‘Enige woorden over de ziel’ van Wislava Szymborska.
Een ziel heb je zo nu en dan.
Niemand heeft haar ononderbroken en voor altijd.
Dagen en dagen, jaren en jaren kunnen zonder haar voorbij gaan.
Soms verwijlt ze alleen in het vuur en de vrees van de kinderjaren wat langer bij ons. Soms alleen in de verbazing dat we oud zijn.
Zelden staat ze ons bij tijdens slopende bezigheden als meubels verplaatsen en koffers tillen
of een weg afleggen op knellende schoenen.
Bij het invullen van formulieren en het hakken van vlees heeft ze doorgaans vrij.
Aan een op de duizend gesprekken neemt ze deel, maar zelfs dat is niet zeker, want ze zwijgt liever.
Wanneer ons lichaam begint te lijden en lijden, verlaat ze stilletjes haar post.
Ze is kieskeurig: ze ziet ons liever niet in de massa, walgt van onze strijd om maar te winnen
en van ons wapengekletter.
Vreugde en verdriet zijn voor haar geen twee verschillende gevoelens.
Alleen als die twee zijn verbonden, is ze bij ons.
We kunnen op haar rekenen wanneer we nergens zeker van zijn, maar alles willen weten.
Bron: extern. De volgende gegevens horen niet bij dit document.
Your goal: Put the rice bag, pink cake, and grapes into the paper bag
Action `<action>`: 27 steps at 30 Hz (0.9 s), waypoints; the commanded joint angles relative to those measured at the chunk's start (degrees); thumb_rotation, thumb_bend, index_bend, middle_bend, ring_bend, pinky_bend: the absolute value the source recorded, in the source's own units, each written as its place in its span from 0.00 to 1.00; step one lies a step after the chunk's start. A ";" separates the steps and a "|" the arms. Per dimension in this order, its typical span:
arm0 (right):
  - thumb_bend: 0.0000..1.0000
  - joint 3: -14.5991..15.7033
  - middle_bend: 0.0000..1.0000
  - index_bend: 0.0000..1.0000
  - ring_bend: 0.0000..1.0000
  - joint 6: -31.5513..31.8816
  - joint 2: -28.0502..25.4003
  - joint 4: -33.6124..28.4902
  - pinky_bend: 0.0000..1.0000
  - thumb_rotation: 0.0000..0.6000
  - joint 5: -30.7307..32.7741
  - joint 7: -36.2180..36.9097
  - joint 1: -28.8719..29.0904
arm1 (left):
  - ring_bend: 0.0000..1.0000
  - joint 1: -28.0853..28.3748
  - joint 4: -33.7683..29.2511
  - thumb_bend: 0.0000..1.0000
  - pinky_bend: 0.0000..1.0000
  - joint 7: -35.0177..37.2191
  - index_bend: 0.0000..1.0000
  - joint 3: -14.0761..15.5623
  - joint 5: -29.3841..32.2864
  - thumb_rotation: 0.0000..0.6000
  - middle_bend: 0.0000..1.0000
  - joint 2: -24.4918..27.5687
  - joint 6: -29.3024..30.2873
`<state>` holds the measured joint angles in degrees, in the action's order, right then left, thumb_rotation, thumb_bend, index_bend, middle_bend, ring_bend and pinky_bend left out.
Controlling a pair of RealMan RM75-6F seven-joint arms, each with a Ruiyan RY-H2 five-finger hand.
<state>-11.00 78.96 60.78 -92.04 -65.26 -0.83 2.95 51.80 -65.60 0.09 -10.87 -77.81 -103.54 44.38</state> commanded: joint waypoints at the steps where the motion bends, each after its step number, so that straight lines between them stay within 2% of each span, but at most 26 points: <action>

Wat materiële zaken betreft houdt ze van klokken met een slinger en van spiegels, die vlijtig hun werk doen, ook wanneer niemand kijkt.
Ze vertelt niet waar ze vandaan komt en wanneer ze weer van ons verdwijnt, maar lijkt zulke vragen beslist te verwachten.
Het ziet er naar uit dat net als wij haar zij ons ook ergens voor nodig heeft.